===== Materials provided

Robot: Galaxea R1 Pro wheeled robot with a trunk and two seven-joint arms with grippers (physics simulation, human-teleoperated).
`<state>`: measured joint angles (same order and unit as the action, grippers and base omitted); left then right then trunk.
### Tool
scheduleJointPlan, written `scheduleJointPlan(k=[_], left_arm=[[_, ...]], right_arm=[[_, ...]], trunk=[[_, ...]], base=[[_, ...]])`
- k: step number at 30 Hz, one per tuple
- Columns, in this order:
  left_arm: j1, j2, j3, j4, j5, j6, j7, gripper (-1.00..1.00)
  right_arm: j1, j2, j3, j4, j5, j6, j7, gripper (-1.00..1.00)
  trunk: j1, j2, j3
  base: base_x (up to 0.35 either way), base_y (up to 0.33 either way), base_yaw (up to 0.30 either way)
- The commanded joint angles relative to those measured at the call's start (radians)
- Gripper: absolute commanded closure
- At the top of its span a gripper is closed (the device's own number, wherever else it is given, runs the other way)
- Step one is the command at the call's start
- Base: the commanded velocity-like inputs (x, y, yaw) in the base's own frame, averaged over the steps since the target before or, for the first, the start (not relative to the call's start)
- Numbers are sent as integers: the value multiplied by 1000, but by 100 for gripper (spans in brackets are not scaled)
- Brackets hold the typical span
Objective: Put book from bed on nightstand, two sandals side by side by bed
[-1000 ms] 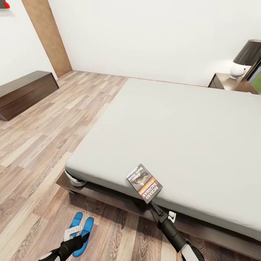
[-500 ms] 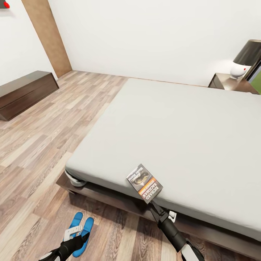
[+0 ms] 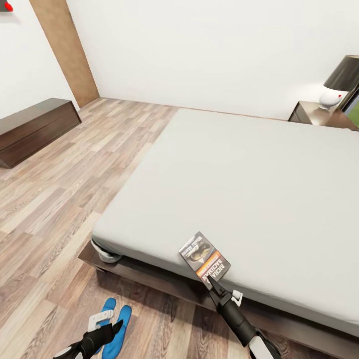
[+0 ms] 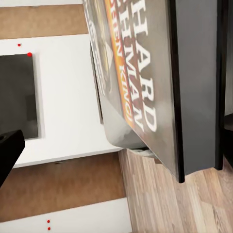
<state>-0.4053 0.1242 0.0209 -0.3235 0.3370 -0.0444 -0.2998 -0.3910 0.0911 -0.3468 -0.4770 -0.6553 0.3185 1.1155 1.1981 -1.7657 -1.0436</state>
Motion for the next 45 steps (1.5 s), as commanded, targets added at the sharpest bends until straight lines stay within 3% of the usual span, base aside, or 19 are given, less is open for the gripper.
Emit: scheduleJointPlan(k=[1,24,25,40,45], left_arm=[[0,0,2,1,4,-2,-5,-100],[-1,0,2,1,4,-1,-5,-100],[0,0,2,1,4,-1,-5,-100],[0,0,2,1,4,0,-5,-100],[-1,0,2,1,4,0,-6,-100]], right_arm=[[0,1,-5,0,-1,10,3,-100],[-1,0,-5,0,-3,9,3,-100],[-1,-1,-5,0,-3,9,3,100],[-1,-1,-5,0,-3,10,3,100],[-1,-1,-5,1,-3,10,3,100]], trunk=[[0,0,-1],[0,0,-1],[0,0,-1],[0,0,-1],[-19,35,15]], base=[[3,3,0],[0,0,0],[0,0,0],[0,0,0],[0,0,0]])
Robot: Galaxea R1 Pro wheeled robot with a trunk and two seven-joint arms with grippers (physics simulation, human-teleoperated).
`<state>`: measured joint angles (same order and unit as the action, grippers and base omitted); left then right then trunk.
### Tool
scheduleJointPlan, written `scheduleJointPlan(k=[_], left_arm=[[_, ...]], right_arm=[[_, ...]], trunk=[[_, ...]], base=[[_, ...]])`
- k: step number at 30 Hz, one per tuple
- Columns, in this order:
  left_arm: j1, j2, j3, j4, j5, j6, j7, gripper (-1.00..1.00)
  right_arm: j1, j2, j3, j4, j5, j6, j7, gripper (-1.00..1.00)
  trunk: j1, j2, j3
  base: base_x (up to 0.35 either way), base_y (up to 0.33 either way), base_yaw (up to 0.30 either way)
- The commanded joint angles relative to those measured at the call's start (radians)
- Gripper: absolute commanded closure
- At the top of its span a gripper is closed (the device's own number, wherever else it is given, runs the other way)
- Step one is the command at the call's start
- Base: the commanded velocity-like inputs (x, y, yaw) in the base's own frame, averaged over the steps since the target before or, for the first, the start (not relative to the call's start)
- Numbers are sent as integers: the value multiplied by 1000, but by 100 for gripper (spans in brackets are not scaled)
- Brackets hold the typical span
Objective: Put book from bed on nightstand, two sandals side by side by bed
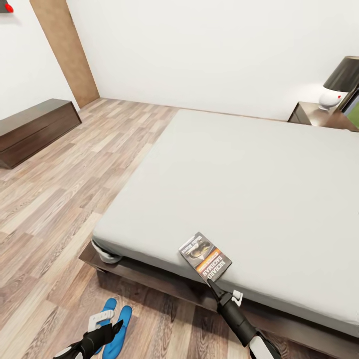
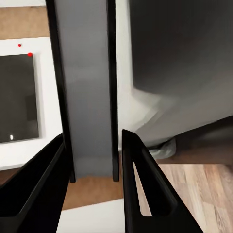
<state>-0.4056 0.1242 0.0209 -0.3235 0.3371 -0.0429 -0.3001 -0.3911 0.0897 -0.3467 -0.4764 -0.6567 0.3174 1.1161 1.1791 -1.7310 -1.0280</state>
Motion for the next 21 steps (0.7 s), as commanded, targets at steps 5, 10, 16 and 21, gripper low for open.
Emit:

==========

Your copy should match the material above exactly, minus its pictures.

| Response box |
Robot: Galaxea R1 Pro wheeled robot with a trunk and two seven-joint arms with grippers (physics simulation, human-teleoperated).
`<state>`: measured joint angles (same order and unit as the action, grippers and base omitted); left then right then trunk.
### Tool
scheduleJointPlan, written `scheduleJointPlan(k=[_], left_arm=[[_, ...]], right_arm=[[_, ...]], trunk=[[_, ...]], base=[[_, ...]])`
- k: step number at 30 Hz, one per tuple
- Columns, in this order:
  left_arm: j1, j2, j3, j4, j5, j6, j7, gripper (-1.00..1.00)
  right_arm: j1, j2, j3, j4, j5, j6, j7, gripper (-1.00..1.00)
  trunk: j1, j2, j3
  base: base_x (up to 0.35 either way), base_y (up to 0.33 either way), base_yaw (up to 0.30 either way)
- The commanded joint angles relative to those measured at the call's start (radians)
- Gripper: absolute commanded closure
- At the top of its span a gripper is closed (the device's own number, wherever else it is given, runs the other way)
- Step one is the command at the call's start
- Base: the commanded velocity-like inputs (x, y, yaw) in the base's own frame, averaged over the steps since the target before or, for the first, the start (not relative to the call's start)
- Numbers are sent as integers: the value multiplied by 1000, but by 100 for gripper (spans in brackets are not scaled)
- Brackets hold the typical span
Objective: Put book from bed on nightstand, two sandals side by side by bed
[-1000 ms] 
[-500 ms] 
[+0 ms] 
[+0 ms] 
<state>-0.4053 0.1242 0.0209 -0.3235 0.3370 -0.0444 -0.2998 -0.3910 0.0911 -0.3468 -0.4770 -0.6553 0.3185 1.1155 1.1981 -1.7657 -1.0436</state>
Motion for the next 45 steps (1.5 s), as commanded, targets added at the sharpest bends until straight lines stay within 3% of the usual span, base aside, or 19 are given, less is open for the gripper.
Emit: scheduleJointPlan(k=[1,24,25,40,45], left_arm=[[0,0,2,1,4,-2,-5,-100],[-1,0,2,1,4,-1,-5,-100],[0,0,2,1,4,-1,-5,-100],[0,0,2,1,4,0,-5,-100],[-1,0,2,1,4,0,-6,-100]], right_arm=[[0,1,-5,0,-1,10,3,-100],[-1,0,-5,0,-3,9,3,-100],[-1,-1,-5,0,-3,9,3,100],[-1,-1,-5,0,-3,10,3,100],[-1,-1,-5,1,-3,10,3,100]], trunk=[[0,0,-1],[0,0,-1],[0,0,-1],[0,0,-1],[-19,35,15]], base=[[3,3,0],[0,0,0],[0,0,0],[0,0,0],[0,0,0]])
Robot: Galaxea R1 Pro wheeled robot with a trunk and two seven-joint arms with grippers (physics simulation, human-teleoperated).
`<state>`: measured joint angles (same order and unit as the action, grippers and base omitted); left then right then trunk.
### Tool
scheduleJointPlan, written `scheduleJointPlan(k=[_], left_arm=[[_, ...]], right_arm=[[_, ...]], trunk=[[_, ...]], base=[[_, ...]])`
- k: step number at 30 Hz, one per tuple
- Columns, in this order:
  left_arm: j1, j2, j3, j4, j5, j6, j7, gripper (-1.00..1.00)
  right_arm: j1, j2, j3, j4, j5, j6, j7, gripper (-1.00..1.00)
  trunk: j1, j2, j3
  base: base_x (up to 0.35 either way), base_y (up to 0.33 either way), base_yaw (up to 0.30 either way)
- The commanded joint angles relative to those measured at the call's start (radians)
- Gripper: absolute commanded closure
- At the top of its span a gripper is closed (the device's own number, wherever else it is given, runs the other way)
- Step one is the command at the call's start
- Base: the commanded velocity-like inputs (x, y, yaw) in the base's own frame, averaged over the steps since the target before or, for the first, the start (not relative to the call's start)
- Numbers are sent as integers: the value multiplied by 1000, but by 100 for gripper (spans in brackets are not scaled)
- Brackets hold the typical span
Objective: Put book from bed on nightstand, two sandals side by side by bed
<state>-0.4056 0.1242 0.0209 -0.3235 0.3371 -0.0429 -0.3001 -0.3911 0.0897 -0.3467 -0.4764 -0.6567 0.3174 1.1161 1.1791 -1.7310 -1.0280</state>
Motion for the next 21 steps (0.7 s), as commanded, targets at steps 5, 10, 16 and 21, gripper low for open.
Emit:

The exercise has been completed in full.